L'origine della parola italiana "brindisi” (nel senso di fare un brindisi) non ha a che fare con la città di Brindisi, ma deriva dallo spagnolo "brindis", che a sua volta deriva dalla formula tedesca "bring dir's", un invito a portare il calice come saluto augurale che risale a pratiche antiche, come lo scontro dei calici per verificare la presenza di veleno, un gesto che poi si è evoluto in un rito conviviale per esprimere amicizia, affetto e augurio di benessere, con diverse espressioni come "Salute!" che derivano dal latino.
Conclusione
Oggi la Via Appia ci appare come un segno antico inciso nella terra, ma agli occhi del marinaio rimane soprattutto una rotta. Una rotta che univa mari e continenti, che dava a Roma la forza di gettare ancore in porti lontani e di spiegare vele verso nuovi orizzonti.

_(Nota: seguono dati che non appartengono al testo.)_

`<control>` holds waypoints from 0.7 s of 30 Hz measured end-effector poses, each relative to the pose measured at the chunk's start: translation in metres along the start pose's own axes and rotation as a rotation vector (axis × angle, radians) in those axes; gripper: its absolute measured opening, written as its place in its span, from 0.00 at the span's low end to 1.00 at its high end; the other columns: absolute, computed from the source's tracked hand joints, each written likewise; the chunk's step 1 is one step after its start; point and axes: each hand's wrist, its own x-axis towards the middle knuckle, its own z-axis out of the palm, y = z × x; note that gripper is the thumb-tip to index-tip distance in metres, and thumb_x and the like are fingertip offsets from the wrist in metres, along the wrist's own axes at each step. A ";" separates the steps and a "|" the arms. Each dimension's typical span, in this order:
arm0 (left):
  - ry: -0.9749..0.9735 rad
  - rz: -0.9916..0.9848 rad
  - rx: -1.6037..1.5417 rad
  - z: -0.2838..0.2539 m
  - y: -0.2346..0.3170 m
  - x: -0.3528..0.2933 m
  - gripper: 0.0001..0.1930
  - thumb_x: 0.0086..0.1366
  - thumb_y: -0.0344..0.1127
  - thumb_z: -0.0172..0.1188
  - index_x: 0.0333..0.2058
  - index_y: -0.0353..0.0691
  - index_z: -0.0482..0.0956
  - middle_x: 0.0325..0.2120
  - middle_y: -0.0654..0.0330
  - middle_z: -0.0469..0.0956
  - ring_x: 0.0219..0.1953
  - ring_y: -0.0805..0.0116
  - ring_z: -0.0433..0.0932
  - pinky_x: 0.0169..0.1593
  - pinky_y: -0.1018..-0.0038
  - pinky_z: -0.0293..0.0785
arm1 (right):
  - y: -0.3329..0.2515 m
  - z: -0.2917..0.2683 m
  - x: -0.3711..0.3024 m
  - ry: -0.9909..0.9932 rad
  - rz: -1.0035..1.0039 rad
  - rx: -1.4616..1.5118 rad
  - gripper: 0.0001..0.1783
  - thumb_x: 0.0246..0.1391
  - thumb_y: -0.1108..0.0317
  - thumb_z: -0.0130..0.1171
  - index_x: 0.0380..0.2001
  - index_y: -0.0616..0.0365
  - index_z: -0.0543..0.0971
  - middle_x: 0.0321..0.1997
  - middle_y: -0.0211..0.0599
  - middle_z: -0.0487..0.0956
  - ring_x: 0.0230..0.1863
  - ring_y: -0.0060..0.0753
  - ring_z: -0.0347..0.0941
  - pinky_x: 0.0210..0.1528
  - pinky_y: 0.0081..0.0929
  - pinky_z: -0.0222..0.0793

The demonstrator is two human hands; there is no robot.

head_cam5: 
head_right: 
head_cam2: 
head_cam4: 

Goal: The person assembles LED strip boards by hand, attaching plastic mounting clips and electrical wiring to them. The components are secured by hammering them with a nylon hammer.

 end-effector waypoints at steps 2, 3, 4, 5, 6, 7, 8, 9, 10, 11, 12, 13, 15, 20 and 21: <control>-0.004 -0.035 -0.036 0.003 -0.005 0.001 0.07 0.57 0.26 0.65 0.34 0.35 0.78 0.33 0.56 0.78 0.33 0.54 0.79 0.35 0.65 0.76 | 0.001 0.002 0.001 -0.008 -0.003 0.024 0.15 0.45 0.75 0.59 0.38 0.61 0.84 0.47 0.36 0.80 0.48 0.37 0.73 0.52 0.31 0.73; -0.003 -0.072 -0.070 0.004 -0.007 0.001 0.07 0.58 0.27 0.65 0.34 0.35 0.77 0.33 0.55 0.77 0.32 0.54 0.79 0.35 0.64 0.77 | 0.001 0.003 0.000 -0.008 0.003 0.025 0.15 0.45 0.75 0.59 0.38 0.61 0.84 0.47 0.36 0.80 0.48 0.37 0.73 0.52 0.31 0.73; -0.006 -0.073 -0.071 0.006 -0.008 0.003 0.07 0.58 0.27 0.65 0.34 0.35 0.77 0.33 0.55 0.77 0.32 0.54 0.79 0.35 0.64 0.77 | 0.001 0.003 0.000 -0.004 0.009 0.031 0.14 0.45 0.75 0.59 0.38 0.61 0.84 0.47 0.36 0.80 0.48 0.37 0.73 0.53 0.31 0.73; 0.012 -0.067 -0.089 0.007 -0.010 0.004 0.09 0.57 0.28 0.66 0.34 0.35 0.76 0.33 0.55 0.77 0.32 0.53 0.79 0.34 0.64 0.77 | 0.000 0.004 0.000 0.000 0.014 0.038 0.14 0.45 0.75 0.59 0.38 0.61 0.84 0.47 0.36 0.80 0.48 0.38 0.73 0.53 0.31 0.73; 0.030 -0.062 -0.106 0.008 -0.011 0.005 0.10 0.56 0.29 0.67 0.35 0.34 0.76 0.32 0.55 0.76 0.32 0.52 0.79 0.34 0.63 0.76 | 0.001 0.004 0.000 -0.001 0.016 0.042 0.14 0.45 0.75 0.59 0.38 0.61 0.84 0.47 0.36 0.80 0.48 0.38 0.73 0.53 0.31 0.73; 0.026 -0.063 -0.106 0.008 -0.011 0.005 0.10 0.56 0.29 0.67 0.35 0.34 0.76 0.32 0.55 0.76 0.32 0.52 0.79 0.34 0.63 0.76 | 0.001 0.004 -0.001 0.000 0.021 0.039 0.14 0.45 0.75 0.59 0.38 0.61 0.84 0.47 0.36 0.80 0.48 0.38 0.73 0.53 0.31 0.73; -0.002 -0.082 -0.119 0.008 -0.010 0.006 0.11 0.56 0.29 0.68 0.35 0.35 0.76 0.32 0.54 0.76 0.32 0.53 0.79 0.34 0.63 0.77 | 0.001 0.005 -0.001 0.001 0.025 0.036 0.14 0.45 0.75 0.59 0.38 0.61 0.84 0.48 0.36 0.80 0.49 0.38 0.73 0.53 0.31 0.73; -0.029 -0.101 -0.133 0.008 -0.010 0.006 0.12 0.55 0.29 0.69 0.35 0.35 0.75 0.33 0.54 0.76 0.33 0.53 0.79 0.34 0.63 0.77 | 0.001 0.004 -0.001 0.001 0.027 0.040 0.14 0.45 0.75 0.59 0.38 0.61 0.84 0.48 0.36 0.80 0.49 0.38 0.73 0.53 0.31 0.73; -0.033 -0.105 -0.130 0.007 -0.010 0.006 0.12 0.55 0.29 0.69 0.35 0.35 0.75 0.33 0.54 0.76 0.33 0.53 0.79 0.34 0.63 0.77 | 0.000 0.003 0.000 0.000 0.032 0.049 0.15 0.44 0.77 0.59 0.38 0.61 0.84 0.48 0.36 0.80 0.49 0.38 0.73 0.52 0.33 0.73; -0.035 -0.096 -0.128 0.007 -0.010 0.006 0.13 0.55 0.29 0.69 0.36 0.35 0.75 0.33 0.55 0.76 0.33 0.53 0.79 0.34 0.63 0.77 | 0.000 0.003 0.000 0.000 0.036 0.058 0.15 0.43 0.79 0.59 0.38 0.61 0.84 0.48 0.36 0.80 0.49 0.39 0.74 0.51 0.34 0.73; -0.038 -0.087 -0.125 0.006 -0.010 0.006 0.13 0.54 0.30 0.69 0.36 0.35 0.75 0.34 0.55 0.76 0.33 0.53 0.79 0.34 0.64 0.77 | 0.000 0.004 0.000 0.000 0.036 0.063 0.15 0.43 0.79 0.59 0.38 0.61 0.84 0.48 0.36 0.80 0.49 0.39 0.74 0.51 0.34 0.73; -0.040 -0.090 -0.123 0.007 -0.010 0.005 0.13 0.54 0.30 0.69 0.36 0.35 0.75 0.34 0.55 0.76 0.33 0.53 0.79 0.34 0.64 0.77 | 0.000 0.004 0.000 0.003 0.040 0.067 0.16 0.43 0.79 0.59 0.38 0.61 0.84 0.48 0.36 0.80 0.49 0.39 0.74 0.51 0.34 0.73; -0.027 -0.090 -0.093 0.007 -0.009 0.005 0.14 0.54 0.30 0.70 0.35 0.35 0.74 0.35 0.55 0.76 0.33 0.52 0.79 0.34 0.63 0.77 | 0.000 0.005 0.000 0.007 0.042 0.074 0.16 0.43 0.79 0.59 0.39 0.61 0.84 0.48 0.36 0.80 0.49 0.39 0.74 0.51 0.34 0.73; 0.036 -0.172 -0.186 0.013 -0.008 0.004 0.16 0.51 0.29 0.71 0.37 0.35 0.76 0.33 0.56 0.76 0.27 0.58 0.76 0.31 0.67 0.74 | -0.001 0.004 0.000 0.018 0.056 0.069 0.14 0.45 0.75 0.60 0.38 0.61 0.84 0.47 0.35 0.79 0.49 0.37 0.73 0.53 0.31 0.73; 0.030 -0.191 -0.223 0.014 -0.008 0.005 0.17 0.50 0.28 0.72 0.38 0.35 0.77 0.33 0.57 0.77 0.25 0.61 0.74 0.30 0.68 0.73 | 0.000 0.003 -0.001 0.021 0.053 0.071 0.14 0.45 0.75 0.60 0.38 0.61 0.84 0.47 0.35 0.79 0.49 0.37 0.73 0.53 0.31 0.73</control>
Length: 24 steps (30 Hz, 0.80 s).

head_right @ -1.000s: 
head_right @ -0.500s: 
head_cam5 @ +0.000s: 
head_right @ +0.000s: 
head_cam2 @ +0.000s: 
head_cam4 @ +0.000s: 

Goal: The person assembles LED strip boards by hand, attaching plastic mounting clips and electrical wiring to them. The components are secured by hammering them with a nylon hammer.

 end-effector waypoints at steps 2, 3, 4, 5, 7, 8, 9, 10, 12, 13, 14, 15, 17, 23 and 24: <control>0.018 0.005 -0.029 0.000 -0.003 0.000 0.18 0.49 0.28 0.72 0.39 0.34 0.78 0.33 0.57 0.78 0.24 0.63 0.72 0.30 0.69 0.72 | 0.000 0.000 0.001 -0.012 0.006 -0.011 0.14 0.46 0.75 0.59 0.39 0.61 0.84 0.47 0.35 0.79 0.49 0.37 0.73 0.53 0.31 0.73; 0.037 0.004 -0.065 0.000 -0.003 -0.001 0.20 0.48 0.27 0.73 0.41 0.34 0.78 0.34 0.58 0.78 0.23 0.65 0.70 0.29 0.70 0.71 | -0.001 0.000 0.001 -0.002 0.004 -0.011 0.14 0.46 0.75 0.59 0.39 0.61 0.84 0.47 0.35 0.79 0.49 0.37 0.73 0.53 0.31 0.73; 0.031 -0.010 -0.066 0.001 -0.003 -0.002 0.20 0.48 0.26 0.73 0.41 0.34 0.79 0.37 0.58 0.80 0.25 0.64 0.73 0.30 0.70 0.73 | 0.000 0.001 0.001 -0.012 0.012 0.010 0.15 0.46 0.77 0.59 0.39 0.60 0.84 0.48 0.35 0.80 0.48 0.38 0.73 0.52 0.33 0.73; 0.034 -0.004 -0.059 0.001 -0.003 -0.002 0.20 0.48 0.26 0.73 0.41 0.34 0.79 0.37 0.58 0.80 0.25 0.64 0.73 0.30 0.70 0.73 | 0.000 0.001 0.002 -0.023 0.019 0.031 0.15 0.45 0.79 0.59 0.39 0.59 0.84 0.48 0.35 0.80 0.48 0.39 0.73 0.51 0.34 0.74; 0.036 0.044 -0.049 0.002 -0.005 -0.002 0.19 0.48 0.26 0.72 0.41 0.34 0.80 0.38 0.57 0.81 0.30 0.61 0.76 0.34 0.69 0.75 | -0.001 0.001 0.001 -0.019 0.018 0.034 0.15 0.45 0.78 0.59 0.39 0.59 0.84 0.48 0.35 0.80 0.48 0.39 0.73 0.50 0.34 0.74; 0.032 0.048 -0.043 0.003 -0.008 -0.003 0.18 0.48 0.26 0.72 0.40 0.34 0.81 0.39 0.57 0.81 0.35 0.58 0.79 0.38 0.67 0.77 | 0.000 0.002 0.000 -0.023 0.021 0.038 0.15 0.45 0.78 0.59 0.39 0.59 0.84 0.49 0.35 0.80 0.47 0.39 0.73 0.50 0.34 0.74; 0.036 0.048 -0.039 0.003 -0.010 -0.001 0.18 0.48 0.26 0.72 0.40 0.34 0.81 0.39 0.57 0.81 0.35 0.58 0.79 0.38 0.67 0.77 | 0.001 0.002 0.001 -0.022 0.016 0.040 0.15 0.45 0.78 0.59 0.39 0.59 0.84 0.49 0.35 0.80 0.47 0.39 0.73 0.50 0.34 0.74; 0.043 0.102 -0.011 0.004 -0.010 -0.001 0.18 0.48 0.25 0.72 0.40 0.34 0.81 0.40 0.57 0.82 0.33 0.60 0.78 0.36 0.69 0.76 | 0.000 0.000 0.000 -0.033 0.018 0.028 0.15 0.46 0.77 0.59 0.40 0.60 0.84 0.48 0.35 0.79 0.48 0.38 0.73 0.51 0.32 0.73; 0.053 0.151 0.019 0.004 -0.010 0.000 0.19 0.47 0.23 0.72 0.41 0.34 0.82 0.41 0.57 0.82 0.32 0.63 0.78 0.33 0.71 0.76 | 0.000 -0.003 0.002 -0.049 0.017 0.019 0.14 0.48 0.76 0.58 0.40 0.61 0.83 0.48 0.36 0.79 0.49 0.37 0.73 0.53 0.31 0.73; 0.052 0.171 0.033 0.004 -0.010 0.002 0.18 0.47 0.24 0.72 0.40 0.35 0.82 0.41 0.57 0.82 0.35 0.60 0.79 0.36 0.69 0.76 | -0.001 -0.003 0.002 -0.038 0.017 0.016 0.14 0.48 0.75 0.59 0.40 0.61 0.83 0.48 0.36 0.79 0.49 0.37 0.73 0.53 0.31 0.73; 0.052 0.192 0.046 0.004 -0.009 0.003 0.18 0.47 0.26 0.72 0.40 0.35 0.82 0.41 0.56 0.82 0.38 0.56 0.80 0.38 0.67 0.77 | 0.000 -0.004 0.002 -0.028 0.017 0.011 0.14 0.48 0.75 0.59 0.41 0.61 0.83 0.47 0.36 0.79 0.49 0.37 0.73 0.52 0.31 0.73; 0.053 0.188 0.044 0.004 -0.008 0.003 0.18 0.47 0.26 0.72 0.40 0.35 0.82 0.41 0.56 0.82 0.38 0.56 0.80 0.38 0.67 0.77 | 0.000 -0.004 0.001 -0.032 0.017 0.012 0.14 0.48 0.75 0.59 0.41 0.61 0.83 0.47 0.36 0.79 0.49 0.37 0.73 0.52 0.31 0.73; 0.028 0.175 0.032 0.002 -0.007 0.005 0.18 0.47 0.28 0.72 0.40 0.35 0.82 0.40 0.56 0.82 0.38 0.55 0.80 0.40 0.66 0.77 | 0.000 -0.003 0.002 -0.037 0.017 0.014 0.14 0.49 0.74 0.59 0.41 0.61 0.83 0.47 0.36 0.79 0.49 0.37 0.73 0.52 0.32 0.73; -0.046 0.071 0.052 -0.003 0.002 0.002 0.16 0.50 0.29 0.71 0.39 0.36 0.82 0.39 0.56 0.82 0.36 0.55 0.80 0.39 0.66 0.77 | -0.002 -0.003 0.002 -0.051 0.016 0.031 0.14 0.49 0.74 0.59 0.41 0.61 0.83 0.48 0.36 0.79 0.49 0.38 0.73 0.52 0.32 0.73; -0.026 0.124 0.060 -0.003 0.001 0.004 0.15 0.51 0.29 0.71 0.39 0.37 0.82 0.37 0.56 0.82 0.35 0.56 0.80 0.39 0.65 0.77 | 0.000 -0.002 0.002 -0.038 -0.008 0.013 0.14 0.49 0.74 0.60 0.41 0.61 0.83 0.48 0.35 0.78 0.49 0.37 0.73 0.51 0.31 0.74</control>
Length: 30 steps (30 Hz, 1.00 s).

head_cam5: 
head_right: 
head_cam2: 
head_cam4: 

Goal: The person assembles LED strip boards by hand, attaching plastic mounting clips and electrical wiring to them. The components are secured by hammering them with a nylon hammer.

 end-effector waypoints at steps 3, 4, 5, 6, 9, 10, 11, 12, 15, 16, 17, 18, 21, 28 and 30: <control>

Ogni pietra di quella strada racconta il passo di un legionario, ma anche il respiro del Mediterraneo che l’accompagnava. La Via Appia fu, ed è ancora, un ponte tra terra e mare: un viaggio che non finisce mai, perché continua ogni volta che percorriamo le sue pietre con la memoria o navighiamo sulle sue rotte con l’immaginazione.
Così come un marinaio sa che il mare non ha confini, Roma seppe che la sua via più celebre non era soltanto un cammino: era il mare stesso trasformato in strada.